*Your instructions*. In the data below, find every line with the word "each" and copy it out.

[Opening Input data section]

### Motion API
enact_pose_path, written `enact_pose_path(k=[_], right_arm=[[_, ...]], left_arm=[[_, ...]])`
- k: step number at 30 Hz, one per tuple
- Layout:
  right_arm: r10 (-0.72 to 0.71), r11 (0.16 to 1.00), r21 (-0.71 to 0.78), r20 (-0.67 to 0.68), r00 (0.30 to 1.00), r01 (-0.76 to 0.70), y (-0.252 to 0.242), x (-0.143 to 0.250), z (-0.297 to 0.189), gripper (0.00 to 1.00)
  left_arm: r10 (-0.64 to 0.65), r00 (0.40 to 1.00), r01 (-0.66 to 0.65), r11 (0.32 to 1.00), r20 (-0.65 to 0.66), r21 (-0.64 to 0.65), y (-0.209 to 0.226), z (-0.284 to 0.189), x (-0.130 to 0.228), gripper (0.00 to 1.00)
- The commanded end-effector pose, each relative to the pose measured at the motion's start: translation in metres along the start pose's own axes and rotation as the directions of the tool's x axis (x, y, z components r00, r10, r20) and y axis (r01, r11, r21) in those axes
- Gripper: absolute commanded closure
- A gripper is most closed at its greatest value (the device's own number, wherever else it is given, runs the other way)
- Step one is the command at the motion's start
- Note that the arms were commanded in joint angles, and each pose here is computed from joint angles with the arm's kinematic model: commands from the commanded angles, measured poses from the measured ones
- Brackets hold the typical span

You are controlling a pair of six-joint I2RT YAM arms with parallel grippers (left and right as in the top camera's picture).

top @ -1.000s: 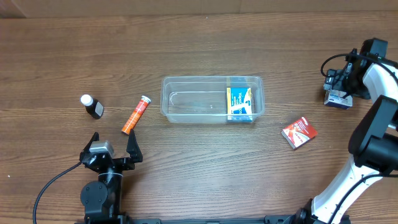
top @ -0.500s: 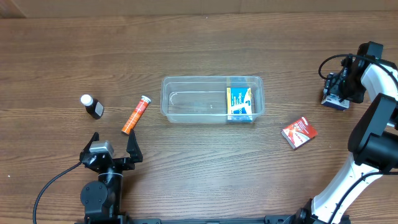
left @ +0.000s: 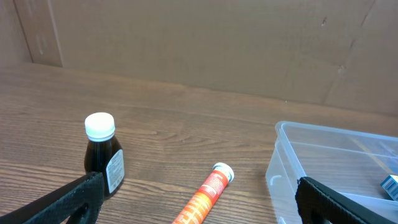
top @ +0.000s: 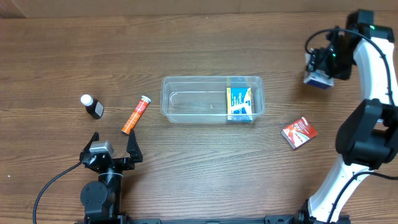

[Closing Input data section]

*Response*.
- The commanded end-effector pose, each relative to the pose measured at the motion's start: translation in metres along the start pose's own axes and rotation as the directions of the tool's x axis (x, y, z components r00, r10, r20) and y axis (r01, r11, r21) in those axes
- Note that the arms were commanded in joint angles, and each pose here is computed from joint angles with the arm's kinematic model: commands from the commanded angles, measured poses from the measured ones

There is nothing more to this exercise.